The rule was put in place cause of the rapid increase of RCI weeks being put up for rent on the site. R/T transactions are between owner and renter, however most of the renters are unaware of the risks/penalties of renting an exchanged week. Almost all of the renters that rent the "confirmed" weeks are non-DVC owners and non-timeshare owners. Also, it is not very common for DVC owners to rent full weeks, then post them as a rental. They are doing more good in protecting DVC owners, then hurting them with their fight against the RCI exchangers, dumping DVC weeks for cheap. 

So to try and continually police the board, it is easier to eliminate all weekly renters....which was mostly made up of RCI exchanges. To blatantly try to circumvent the rules, after it was made public and be "wise" about it, did not go well.


----------



## 6scoops (Aug 15, 2011)

To blatantly try to circumvent the rules, after it was made public and be "wise" about it, did not go well.[/QUOTE]

There was no circumvention of the rules at all!  As soon as I was informed about it I posted oct 1-7 and if anyone also wants the night of 8th I still have that as well on a separate reservation!  I clearly stated I could shorten reservation if they wanted!  I wasn't trying to be wise just stating an opinion!  I didn't know differing opinions weren't allowed on mouse owners forums!  I think I must have touched on a sore spot!!  Oops!!


----------



## rickandcindy23 (Aug 15, 2011)

So you can advertise your RCI exchange as five days, and then tell the renter it's really for 7 later on.  How much sense does that make?  Anyone can rent an RCI exchange week for 5 of the days and make a lot of money.


----------



## 6scoops (Aug 15, 2011)

rickandcindy23 said:


> So you can advertise your RCI exchange as five days, and then tell the renter it's really for 7 later on.  How much sense does that make?  Anyone can rent an RCI exchange week for 5 of the days and make a lot of money.

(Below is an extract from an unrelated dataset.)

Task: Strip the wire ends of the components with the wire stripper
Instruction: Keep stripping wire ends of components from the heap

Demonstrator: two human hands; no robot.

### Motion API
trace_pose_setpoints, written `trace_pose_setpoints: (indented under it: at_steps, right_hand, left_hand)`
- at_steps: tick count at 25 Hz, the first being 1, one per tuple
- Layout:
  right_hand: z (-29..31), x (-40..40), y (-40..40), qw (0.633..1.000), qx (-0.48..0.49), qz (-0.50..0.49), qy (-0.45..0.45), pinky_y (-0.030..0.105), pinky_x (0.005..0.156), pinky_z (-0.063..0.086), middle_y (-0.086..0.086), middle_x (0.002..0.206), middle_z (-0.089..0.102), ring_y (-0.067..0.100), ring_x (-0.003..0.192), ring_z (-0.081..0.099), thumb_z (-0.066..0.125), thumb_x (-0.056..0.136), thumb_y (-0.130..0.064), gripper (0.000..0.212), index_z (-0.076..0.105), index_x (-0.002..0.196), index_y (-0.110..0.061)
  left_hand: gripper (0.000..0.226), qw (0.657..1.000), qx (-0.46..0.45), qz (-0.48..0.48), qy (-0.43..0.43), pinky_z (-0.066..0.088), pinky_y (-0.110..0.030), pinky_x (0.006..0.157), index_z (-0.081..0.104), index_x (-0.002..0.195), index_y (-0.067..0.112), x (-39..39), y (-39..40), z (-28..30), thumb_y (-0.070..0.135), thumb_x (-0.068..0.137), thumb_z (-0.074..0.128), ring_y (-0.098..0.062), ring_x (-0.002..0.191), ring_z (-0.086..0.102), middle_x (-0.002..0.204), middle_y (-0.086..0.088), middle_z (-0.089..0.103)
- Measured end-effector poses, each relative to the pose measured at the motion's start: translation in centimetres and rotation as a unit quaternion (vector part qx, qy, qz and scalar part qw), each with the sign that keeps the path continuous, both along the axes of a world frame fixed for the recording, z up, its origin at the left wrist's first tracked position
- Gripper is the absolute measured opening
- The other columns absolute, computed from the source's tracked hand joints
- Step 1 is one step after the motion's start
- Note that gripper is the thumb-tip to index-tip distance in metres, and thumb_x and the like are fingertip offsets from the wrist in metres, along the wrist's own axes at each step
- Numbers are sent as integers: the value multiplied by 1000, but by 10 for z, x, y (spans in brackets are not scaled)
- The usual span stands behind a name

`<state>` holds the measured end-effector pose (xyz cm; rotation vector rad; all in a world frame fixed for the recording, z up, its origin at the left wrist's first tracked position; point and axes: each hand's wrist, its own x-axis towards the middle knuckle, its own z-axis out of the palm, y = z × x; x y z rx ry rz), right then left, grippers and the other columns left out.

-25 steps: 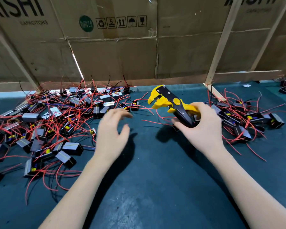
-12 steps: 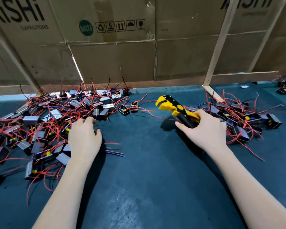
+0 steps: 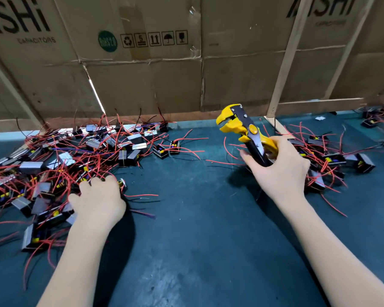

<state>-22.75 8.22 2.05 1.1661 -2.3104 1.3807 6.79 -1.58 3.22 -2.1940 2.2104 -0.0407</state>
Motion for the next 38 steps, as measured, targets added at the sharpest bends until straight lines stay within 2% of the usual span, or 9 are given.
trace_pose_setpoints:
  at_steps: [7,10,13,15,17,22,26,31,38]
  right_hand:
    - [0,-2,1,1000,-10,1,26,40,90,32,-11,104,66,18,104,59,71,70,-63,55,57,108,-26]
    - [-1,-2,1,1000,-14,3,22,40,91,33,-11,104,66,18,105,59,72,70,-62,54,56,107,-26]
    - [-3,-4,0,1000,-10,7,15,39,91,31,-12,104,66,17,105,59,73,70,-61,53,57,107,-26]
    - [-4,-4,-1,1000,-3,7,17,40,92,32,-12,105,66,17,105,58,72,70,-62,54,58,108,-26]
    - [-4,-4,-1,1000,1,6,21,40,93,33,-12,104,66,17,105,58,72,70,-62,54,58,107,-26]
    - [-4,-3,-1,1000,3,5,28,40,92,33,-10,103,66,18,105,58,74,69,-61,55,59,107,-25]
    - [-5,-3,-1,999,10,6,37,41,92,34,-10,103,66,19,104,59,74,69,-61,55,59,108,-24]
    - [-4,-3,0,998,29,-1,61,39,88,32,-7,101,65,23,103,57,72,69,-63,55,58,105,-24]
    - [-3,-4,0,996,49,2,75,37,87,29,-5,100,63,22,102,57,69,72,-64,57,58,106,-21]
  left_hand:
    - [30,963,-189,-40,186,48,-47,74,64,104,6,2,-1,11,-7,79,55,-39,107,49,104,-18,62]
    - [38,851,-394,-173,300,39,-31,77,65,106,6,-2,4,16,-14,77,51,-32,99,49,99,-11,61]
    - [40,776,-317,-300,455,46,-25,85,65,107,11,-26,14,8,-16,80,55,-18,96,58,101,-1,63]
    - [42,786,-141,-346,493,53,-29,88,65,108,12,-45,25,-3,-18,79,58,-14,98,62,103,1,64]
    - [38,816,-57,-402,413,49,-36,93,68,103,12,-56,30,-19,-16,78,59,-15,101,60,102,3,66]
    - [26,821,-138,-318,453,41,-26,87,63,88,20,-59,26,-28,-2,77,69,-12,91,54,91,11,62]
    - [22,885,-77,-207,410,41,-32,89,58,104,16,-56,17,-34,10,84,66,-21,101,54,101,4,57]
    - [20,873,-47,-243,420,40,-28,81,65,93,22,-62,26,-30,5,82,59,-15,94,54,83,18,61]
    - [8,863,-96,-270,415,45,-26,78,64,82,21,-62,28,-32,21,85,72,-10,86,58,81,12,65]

I was thinking the same thing!  I just happened to book sat to sat,  didn't think about the suspicion I would encounter!   Was also origanily going to trade with a Marriott owner.   Any one can advertise a lesser amount of days with a Rci exchange,  I have never checked into an exchange,  so can't you even arrive on a later day?  Dvc members that miss the first day loose entire reservation.  Unless you cancel ahead of time!  I understand more about why this policy was made,  I still think it won't really solve anything and restricts actual dvc owners.  But that is just MHO,  glad I can post that here!


----------



## chriskre (Aug 15, 2011)

6scoops said:


> To blatantly try to circumvent the rules, after it was made public and be "wise" about it, did not go well.



There was no circumvention of the rules at all!  As soon as I was informed about it I posted oct 1-7 and if anyone also wants the night of 8th I still have that as well on a separate reservation!  I clearly stated I could shorten reservation if they wanted!  I wasn't trying to be wise just stating an opinion!  I didn't know differing opinions weren't allowed on mouse owners forums!  I think I must have touched on a sore spot!!  Oops!![/QUOTE]

I understand totally what you were trying to do but unfortunately it was such a widespread problem that they kinda had to take an all or none stance on this.  You just happened to be an innocent bystander in this war on rentals.  Sorry you couldn't rent your ressie.   



rickandcindy23 said:


> So you can advertise your RCI exchange as five days, and then tell the renter it's really for 7 later on.  How much sense does that make?  Anyone can rent an RCI exchange week for 5 of the days and make a lot of money.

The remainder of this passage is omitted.